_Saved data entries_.
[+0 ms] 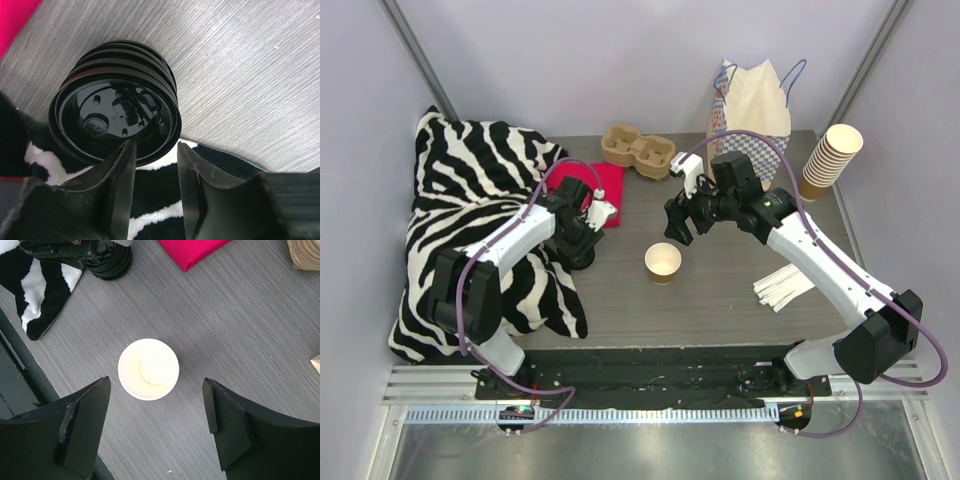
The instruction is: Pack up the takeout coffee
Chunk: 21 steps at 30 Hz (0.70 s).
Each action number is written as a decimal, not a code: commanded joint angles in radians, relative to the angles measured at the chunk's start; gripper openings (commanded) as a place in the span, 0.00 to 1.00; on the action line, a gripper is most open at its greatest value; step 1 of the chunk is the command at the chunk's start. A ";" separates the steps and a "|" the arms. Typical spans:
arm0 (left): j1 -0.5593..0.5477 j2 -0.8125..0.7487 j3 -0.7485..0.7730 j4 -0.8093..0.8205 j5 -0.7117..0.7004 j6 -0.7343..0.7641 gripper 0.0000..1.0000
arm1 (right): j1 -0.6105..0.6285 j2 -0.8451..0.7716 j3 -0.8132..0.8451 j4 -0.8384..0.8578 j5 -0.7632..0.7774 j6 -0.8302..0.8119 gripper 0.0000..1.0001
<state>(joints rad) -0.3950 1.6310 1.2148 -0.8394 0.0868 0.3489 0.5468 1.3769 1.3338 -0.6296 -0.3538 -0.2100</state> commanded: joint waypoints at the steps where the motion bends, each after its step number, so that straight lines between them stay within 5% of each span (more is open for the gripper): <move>1: -0.005 0.013 -0.001 0.028 0.008 0.018 0.42 | -0.001 -0.001 0.045 0.013 -0.002 0.008 0.82; 21: -0.005 0.018 0.020 -0.003 0.041 0.027 0.35 | 0.001 0.004 0.047 0.016 0.001 0.006 0.81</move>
<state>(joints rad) -0.3954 1.6581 1.2076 -0.8398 0.1024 0.3569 0.5468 1.3815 1.3392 -0.6304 -0.3531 -0.2100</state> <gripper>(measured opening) 0.361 0.815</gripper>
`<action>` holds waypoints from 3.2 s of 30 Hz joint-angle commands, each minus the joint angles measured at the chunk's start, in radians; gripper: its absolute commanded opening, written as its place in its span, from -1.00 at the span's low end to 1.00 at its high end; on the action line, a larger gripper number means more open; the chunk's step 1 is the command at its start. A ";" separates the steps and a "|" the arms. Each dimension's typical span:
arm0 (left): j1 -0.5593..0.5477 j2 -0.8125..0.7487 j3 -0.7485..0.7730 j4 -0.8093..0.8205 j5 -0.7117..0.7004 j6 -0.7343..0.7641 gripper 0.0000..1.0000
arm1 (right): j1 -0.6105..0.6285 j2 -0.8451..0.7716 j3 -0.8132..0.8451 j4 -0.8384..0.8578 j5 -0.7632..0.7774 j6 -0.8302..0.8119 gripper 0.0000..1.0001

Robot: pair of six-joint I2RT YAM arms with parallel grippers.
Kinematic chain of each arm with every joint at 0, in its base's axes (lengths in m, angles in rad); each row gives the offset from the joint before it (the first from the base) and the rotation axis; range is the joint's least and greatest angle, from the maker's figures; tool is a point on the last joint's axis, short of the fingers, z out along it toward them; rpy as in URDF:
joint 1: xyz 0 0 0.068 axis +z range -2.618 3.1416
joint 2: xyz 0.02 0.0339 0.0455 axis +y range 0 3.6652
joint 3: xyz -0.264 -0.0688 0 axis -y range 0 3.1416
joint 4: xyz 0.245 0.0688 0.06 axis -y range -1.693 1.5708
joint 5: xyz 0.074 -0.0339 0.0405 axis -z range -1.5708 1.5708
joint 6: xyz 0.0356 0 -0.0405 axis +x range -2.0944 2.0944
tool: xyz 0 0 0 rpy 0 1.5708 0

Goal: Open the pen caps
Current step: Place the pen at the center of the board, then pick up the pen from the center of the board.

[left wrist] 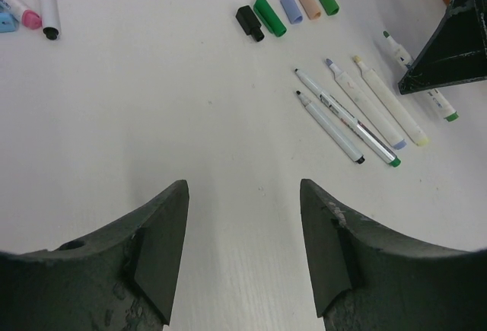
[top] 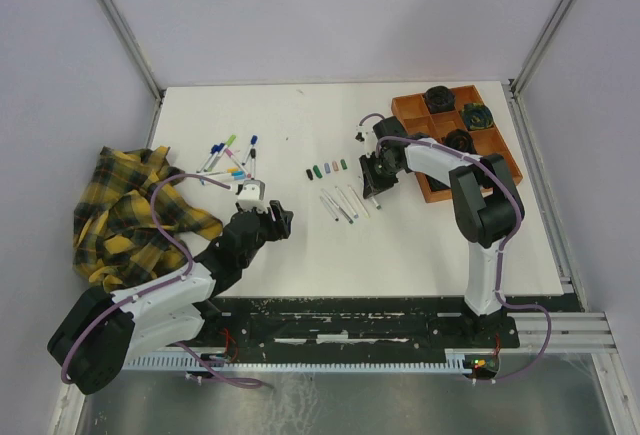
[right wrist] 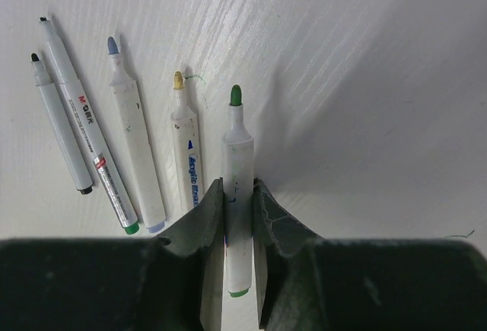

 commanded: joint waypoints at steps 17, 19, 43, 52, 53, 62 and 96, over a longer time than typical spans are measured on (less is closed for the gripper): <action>-0.003 -0.027 -0.022 0.088 -0.042 0.017 0.33 | -0.001 -0.020 0.033 -0.018 -0.025 -0.001 -0.38; -0.004 -0.025 -0.020 0.088 -0.041 0.016 0.33 | 0.000 -0.033 0.034 -0.019 -0.027 -0.003 -0.38; 0.120 0.204 0.192 -0.014 0.049 0.025 0.39 | -0.015 -0.455 -0.002 -0.161 -0.278 -0.280 -0.25; 0.354 0.495 0.570 -0.259 0.146 0.051 0.41 | -0.050 -0.548 -0.039 -0.151 -0.396 -0.309 -0.25; 0.371 0.529 0.609 -0.280 0.149 0.058 0.41 | -0.052 -0.546 -0.039 -0.154 -0.401 -0.310 -0.25; 0.460 0.802 0.918 -0.494 0.124 0.124 0.10 | -0.057 -0.529 -0.038 -0.170 -0.414 -0.328 -0.24; 0.485 1.008 1.068 -0.610 0.112 0.145 -0.32 | -0.073 -0.501 -0.036 -0.183 -0.456 -0.325 -0.23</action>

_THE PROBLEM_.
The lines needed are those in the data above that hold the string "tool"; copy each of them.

_RESULT FOR THIS EXERCISE_.
Kinematic chain of each arm with every joint at 0, in its base's axes (lengths in m, angles in rad); each row gives the offset from the joint before it (the first from the base) and the rotation axis; range is the joint's least and greatest angle, from the maker's figures; tool is a point on the last joint's axis, short of the fingers, z out along it toward them; rpy as in URDF:
tool: xyz 0 0 0 rpy 0 1.5708 0

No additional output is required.